§ Exercise directions: In the records below, find the line containing "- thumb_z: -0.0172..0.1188" and the line containing "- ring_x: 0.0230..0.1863"; please repeat exactly the lines from one to the other, both included, and nothing more.

** Opening Information provided block **

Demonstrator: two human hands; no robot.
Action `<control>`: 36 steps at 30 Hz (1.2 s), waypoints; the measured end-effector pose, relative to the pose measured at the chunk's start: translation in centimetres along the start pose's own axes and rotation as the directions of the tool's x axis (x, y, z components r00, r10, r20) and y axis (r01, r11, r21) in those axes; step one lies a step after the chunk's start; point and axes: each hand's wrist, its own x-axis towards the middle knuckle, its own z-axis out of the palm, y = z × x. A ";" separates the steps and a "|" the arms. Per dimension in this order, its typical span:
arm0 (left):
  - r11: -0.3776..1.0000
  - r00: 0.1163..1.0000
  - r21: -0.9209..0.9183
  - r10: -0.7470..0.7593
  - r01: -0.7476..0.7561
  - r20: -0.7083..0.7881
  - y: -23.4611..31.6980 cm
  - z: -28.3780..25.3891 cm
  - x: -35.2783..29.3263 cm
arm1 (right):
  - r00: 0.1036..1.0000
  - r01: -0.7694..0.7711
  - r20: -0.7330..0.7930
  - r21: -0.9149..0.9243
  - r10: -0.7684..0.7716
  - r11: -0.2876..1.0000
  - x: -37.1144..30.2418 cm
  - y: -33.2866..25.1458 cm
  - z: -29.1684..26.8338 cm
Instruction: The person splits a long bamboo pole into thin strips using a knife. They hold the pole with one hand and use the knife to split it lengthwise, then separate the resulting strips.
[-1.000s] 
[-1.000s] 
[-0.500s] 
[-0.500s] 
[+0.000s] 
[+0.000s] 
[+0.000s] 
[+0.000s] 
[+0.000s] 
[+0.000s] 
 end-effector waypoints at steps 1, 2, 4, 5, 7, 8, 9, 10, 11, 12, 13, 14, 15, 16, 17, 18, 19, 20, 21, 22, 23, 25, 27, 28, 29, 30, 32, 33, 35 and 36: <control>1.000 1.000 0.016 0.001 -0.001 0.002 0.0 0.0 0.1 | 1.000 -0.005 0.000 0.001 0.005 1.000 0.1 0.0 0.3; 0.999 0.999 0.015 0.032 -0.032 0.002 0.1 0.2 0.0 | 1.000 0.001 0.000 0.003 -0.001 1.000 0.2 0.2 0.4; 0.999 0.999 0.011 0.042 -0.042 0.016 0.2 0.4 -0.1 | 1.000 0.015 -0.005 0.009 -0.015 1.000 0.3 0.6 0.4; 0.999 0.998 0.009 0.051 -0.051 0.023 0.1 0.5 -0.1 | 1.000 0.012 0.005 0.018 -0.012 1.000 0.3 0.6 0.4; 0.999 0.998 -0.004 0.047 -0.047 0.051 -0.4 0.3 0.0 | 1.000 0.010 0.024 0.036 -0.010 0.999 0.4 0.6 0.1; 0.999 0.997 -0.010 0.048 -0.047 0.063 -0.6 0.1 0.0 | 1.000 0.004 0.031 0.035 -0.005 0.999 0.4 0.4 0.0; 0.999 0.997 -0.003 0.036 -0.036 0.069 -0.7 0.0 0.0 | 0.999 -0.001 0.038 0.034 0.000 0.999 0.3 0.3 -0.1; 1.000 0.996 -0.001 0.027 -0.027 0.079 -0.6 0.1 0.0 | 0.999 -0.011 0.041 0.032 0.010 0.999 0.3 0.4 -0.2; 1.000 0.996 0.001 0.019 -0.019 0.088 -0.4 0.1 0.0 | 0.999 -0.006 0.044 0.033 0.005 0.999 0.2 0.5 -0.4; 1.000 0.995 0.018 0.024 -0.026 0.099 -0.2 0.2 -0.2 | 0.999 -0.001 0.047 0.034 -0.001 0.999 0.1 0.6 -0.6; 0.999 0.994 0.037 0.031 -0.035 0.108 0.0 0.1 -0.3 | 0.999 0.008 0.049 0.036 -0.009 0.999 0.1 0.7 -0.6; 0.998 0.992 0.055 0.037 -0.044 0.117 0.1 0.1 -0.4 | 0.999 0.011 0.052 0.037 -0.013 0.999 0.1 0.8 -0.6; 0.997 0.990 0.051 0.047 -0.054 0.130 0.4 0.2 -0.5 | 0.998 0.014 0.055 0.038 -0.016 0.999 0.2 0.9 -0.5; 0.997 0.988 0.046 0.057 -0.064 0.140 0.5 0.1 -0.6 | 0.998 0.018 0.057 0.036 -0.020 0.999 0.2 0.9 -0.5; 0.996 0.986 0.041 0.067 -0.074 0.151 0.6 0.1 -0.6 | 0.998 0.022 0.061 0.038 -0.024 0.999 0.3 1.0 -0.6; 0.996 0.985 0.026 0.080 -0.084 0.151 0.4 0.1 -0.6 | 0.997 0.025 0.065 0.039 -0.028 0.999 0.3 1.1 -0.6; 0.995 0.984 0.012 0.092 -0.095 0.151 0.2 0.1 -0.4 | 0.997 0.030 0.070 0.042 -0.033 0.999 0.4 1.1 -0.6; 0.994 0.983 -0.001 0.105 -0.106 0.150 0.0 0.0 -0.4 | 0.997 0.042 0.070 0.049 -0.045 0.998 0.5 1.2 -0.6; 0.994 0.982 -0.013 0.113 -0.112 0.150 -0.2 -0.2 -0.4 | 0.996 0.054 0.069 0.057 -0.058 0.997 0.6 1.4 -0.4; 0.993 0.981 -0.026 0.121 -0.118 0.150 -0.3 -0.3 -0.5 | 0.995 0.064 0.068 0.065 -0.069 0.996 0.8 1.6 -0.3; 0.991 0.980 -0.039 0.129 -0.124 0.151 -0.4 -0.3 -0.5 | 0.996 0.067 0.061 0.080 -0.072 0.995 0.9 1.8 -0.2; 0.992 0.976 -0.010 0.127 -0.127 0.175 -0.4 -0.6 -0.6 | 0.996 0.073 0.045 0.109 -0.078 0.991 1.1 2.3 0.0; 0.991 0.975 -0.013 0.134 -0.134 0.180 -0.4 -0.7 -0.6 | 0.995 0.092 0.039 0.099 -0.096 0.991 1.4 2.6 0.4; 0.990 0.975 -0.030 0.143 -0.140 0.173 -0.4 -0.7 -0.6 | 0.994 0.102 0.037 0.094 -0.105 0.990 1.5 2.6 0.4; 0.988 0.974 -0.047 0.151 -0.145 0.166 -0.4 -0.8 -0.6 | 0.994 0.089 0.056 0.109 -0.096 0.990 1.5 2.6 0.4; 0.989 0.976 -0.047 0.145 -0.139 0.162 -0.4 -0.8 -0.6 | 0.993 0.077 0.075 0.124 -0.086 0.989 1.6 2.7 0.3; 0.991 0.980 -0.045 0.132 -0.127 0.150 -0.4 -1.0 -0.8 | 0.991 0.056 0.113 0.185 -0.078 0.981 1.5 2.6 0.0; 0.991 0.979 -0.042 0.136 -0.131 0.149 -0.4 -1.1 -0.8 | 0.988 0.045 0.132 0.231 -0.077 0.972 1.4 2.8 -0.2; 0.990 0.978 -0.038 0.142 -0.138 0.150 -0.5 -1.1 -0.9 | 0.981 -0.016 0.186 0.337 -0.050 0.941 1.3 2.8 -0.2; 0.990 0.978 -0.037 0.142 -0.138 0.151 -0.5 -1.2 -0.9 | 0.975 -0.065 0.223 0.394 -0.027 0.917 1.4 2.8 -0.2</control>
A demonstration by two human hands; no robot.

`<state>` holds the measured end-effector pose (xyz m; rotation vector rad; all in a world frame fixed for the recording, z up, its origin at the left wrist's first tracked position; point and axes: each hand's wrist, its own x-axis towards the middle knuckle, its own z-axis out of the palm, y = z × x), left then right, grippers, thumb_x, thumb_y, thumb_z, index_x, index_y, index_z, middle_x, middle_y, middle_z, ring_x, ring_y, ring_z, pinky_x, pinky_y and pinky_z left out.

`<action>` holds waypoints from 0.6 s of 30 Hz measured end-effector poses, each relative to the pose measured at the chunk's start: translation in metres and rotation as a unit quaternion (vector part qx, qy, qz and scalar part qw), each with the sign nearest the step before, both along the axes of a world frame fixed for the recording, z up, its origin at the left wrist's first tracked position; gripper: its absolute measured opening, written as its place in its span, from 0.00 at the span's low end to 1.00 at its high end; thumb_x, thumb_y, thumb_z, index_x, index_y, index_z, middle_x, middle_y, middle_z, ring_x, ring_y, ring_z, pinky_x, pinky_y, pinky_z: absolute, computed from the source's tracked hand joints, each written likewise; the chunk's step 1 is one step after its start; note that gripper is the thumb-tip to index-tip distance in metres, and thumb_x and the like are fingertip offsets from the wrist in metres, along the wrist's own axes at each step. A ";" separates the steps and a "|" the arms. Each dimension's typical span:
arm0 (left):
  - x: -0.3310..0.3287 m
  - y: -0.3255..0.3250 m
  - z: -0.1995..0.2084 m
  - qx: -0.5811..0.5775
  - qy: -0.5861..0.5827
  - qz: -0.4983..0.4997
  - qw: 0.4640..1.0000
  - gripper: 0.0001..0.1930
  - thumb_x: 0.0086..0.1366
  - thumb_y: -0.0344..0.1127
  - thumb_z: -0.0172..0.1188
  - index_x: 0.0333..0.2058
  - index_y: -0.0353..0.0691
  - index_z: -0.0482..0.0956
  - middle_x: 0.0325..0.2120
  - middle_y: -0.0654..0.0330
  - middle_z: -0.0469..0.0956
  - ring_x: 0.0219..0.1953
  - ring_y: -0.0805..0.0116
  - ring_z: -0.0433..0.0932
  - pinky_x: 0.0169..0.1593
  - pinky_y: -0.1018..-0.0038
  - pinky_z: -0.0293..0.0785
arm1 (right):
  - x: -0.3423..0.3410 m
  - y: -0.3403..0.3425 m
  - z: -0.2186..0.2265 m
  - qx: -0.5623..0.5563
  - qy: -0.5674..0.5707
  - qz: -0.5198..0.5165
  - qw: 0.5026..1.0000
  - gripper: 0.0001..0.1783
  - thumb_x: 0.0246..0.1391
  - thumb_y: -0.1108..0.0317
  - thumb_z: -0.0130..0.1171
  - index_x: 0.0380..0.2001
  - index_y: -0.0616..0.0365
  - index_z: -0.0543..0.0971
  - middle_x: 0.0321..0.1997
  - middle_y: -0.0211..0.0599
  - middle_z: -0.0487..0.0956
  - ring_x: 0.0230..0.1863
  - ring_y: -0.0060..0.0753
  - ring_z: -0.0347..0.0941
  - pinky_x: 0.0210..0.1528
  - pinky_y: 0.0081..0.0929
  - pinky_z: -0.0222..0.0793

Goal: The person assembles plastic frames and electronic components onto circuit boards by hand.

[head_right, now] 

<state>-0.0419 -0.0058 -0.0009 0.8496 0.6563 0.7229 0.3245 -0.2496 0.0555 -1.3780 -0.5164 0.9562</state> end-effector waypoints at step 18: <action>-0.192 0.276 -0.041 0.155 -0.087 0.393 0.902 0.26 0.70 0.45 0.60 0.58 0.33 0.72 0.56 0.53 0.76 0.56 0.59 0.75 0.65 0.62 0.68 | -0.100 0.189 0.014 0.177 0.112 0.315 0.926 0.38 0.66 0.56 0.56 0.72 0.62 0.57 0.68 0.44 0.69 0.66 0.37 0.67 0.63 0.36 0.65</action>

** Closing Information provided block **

§ Answer area:
  - thumb_z: -0.0172..0.1188
  - index_x: 0.0333..0.2058
  - index_y: -0.0353..0.0691
  - index_z: -0.0482..0.0956
  - middle_x: 0.0325..0.2120
  - middle_y: -0.0654..0.0330
  - middle_z: -0.0469..0.0956
  - ring_x: 0.0219..0.1953
  - ring_y: -0.0805..0.0116
  - ring_z: -0.0433..0.0932
  - pinky_x: 0.0169..0.1593
  - pinky_y: -0.1018..-0.0038
  - pinky_z: -0.0293..0.0785
arm1 (right):
  - x: -0.3423..0.3410 m
  - y: -0.3403..0.3425 m
  - z: -0.2186..0.2265 m
  - qx: -0.5623..0.5563
  - qy: -0.5674..0.5707
  - qz: -0.5198..0.5165
  - qw: 0.5026..1.0000
  - gripper: 0.0001..0.1783
  - thumb_x: 0.0246..0.1391
  - thumb_y: -0.1108..0.0317
  - thumb_z: -0.0130..0.1171
  - index_x: 0.0380..0.2001
  - index_y: -0.0616..0.0365
  - index_z: -0.0543..0.0971
  - middle_x: 0.0321..0.1997
  - middle_y: -0.0211..0.0599
  - middle_z: -0.0487..0.0956
  - ring_x: 0.0230..0.1863

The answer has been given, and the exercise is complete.